__SOURCE MATERIAL__
·····
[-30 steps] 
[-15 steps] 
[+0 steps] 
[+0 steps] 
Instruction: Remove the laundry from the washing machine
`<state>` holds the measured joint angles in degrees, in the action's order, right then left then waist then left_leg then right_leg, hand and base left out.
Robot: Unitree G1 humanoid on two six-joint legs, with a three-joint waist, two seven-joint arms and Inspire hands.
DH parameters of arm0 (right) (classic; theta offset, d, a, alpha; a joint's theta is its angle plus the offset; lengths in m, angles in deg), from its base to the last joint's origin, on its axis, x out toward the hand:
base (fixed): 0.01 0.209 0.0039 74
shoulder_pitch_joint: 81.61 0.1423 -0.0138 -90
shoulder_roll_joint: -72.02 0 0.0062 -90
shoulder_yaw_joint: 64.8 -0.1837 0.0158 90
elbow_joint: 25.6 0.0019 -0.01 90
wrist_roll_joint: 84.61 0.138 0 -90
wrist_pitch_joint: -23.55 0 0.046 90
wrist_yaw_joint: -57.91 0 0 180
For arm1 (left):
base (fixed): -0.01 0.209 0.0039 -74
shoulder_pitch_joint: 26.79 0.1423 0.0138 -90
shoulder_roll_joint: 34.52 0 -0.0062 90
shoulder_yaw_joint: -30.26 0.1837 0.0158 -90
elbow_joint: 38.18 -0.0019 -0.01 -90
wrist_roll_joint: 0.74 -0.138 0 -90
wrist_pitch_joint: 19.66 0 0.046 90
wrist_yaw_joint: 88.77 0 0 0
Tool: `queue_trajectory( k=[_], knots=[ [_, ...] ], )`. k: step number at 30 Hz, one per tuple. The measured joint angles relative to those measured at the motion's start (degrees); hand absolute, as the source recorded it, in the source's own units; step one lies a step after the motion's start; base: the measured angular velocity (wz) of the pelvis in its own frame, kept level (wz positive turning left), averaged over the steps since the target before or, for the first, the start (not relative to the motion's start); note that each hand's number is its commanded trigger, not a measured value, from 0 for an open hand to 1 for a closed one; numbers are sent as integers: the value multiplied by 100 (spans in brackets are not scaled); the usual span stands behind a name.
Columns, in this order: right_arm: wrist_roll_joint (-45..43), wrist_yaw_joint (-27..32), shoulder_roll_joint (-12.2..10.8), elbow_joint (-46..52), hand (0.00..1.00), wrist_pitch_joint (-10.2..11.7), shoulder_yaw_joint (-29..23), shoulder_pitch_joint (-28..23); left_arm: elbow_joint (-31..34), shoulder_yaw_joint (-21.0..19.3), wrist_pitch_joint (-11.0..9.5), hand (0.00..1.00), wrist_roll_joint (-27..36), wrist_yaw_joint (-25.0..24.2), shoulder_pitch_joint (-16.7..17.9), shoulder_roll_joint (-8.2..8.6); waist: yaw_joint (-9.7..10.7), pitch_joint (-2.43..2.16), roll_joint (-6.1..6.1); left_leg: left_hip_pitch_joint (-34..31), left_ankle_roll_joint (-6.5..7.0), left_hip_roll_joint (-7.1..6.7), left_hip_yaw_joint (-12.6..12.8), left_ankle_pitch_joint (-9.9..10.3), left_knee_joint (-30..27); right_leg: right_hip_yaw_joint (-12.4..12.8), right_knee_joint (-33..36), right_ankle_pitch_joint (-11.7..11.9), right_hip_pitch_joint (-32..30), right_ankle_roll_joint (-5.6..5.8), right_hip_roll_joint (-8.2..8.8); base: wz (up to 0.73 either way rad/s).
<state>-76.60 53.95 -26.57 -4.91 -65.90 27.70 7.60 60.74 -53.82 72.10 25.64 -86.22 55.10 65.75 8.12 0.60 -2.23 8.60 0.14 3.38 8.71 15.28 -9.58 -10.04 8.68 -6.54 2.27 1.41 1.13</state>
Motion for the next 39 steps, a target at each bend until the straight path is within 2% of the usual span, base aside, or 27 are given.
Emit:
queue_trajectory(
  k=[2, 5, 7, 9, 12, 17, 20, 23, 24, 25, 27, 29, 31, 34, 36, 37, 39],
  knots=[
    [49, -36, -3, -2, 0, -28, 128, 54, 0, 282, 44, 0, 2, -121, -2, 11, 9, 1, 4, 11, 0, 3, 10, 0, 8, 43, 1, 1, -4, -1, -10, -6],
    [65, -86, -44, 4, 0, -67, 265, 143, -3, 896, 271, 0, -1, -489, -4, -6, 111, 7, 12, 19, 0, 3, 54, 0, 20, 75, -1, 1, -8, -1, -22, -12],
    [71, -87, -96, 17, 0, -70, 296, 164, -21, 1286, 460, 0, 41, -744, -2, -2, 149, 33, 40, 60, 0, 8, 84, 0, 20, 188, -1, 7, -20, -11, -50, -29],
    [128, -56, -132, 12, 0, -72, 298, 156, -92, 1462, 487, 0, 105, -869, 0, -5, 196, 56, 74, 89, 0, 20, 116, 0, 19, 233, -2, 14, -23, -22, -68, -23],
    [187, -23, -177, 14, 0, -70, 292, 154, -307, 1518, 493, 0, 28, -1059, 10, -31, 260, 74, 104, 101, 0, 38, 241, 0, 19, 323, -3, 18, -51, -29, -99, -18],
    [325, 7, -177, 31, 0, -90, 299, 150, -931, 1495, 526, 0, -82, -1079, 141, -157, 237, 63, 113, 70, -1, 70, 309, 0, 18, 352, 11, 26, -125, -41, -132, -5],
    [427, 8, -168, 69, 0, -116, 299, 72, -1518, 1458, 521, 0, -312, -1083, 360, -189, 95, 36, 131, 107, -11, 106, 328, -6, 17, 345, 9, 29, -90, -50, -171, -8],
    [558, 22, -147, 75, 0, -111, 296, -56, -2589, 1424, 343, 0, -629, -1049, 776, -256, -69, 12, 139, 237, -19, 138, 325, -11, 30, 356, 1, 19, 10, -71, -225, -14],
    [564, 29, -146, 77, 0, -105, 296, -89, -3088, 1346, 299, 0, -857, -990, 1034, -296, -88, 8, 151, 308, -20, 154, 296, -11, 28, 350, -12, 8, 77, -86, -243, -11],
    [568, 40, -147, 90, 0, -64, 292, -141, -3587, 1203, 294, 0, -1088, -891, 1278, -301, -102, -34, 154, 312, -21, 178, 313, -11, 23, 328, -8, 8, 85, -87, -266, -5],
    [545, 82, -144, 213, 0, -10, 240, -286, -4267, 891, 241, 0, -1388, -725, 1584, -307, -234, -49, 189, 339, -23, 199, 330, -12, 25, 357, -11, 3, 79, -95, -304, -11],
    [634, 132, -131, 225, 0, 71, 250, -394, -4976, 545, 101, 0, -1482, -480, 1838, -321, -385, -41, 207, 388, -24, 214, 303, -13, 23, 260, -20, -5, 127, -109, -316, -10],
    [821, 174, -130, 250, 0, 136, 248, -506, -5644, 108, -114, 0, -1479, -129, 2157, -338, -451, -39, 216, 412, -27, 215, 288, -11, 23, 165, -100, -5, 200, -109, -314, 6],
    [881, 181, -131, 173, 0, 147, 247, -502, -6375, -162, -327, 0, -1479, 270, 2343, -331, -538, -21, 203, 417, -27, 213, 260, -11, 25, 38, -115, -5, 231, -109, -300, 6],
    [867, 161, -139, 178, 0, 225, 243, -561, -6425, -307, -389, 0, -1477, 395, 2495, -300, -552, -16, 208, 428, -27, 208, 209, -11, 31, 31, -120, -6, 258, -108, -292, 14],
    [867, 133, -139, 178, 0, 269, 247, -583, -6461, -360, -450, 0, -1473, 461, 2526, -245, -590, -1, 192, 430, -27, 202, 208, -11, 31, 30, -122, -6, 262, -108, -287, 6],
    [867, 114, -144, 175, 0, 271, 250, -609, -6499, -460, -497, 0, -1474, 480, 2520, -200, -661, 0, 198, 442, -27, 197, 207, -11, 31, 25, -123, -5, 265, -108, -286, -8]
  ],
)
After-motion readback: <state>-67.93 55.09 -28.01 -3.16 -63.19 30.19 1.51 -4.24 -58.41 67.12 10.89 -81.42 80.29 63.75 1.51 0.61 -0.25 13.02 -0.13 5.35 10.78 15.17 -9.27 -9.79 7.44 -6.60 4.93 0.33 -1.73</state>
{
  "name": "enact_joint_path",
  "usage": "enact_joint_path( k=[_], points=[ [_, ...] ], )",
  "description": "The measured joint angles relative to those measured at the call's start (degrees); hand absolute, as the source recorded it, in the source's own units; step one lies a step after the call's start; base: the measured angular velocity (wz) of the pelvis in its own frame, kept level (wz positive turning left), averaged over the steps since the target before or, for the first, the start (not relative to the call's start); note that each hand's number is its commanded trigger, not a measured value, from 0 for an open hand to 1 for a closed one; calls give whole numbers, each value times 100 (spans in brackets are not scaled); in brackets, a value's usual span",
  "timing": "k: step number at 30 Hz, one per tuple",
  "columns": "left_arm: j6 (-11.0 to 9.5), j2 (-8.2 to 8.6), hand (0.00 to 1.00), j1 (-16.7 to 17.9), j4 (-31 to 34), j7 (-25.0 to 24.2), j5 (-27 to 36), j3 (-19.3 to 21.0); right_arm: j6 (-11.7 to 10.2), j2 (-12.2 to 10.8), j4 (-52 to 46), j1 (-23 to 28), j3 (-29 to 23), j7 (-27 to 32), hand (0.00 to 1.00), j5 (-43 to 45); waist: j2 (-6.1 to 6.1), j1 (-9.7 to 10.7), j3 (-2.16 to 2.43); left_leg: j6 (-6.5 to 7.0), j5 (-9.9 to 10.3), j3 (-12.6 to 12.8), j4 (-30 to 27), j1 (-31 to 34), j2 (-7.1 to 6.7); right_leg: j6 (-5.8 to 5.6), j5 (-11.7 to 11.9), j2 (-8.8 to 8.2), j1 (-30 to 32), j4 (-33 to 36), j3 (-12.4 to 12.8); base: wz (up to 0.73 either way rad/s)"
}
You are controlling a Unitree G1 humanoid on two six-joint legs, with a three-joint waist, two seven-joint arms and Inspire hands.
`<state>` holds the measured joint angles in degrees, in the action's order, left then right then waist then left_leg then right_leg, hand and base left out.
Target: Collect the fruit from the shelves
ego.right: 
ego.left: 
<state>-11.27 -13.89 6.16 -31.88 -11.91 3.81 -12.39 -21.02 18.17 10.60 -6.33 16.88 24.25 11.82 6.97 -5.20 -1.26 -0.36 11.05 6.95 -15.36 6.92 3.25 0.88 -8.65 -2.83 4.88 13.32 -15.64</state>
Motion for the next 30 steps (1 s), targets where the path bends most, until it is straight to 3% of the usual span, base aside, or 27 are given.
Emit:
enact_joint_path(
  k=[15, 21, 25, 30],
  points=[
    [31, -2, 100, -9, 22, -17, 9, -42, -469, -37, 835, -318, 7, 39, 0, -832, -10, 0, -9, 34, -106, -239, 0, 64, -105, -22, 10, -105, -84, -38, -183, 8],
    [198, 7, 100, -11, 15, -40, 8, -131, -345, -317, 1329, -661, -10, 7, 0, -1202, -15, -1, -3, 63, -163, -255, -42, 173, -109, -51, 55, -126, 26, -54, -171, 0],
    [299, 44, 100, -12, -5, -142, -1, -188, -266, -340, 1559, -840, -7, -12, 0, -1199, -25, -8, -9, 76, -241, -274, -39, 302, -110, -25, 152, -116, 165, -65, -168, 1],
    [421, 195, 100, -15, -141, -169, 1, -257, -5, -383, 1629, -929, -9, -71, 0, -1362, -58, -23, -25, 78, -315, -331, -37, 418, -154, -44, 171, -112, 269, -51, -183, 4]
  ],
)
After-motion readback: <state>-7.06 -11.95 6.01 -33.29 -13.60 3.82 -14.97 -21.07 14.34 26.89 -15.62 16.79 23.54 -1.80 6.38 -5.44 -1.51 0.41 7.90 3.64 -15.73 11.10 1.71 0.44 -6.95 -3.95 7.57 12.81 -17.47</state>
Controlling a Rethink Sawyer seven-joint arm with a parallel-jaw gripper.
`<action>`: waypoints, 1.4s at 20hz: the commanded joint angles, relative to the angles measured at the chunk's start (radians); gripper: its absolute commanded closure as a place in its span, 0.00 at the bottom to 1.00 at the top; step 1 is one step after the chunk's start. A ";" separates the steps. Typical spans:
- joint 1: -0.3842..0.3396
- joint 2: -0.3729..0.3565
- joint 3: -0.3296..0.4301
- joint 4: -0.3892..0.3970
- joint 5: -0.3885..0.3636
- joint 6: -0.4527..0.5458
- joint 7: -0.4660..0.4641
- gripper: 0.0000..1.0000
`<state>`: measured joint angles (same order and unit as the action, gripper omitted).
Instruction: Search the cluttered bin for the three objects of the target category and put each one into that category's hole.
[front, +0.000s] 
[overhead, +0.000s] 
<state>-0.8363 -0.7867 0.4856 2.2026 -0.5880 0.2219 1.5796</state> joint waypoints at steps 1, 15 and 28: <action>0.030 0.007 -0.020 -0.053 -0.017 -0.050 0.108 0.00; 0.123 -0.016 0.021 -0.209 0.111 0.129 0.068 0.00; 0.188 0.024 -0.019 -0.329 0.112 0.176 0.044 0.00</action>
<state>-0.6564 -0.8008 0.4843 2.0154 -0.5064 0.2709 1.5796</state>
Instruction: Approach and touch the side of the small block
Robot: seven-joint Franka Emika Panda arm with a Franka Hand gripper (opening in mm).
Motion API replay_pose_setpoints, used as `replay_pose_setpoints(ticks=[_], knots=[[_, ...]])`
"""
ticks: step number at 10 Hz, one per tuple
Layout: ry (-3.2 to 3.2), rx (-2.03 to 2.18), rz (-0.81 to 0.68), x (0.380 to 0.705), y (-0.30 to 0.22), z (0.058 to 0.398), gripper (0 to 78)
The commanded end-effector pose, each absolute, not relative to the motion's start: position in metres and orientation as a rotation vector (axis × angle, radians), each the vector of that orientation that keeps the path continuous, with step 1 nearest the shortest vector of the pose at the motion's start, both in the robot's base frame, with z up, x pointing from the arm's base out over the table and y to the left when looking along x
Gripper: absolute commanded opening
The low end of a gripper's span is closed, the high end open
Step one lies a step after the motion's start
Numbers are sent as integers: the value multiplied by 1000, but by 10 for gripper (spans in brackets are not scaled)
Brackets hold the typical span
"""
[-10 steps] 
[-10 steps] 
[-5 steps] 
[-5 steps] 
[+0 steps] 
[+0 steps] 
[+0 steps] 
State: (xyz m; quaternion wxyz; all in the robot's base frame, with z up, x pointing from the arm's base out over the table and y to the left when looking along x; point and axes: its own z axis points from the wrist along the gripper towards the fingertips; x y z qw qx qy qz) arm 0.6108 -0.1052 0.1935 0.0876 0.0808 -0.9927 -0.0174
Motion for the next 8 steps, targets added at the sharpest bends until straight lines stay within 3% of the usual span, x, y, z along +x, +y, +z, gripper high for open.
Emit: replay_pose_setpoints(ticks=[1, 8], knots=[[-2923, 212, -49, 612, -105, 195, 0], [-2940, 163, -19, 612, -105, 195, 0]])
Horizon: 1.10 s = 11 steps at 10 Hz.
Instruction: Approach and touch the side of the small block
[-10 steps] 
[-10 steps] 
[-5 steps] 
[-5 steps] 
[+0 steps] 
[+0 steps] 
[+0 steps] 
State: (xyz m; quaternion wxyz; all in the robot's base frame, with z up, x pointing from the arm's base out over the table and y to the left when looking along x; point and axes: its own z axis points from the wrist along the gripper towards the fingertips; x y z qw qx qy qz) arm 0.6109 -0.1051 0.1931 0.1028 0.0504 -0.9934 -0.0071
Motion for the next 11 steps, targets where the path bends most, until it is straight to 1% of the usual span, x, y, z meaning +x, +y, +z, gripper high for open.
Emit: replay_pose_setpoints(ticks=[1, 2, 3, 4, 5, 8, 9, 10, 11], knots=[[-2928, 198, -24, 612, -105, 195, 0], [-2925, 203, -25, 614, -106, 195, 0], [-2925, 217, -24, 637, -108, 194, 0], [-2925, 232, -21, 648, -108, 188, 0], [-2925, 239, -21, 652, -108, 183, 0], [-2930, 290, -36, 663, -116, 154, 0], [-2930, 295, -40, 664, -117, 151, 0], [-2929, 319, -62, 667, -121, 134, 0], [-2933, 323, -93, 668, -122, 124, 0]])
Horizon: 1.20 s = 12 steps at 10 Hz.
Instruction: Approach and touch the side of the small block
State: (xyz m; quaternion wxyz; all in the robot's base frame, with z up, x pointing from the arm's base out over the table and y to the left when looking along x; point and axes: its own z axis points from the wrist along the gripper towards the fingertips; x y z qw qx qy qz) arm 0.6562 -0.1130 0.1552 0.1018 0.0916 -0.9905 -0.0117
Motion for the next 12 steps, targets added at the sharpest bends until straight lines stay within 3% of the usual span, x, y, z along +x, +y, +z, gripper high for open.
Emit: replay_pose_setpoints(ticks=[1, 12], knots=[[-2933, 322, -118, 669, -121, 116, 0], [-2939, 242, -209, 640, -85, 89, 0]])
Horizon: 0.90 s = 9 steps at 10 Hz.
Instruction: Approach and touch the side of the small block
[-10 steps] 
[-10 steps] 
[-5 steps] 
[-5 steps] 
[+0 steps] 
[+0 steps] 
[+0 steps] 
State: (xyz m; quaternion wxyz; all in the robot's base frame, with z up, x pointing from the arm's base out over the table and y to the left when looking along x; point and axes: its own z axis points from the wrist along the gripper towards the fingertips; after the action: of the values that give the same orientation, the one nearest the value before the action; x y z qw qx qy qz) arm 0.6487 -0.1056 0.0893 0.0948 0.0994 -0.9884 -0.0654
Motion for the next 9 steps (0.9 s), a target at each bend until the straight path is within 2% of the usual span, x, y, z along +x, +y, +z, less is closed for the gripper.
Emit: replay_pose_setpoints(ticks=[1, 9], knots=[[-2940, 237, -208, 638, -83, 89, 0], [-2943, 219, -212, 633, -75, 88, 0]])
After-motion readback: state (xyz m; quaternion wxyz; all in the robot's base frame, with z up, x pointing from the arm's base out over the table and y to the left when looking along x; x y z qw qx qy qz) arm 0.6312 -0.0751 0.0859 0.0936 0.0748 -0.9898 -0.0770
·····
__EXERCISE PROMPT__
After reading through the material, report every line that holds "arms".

__TASK RESPONSE__
Robot: Unitree G1 humanoid on two six-joint legs, with a three-joint waist, two seven-joint arms and Inspire hands.
You are controlling a Unitree G1 humanoid on two six-joint legs, with a three-joint waist, two seven-joint arms and Inspire hands.

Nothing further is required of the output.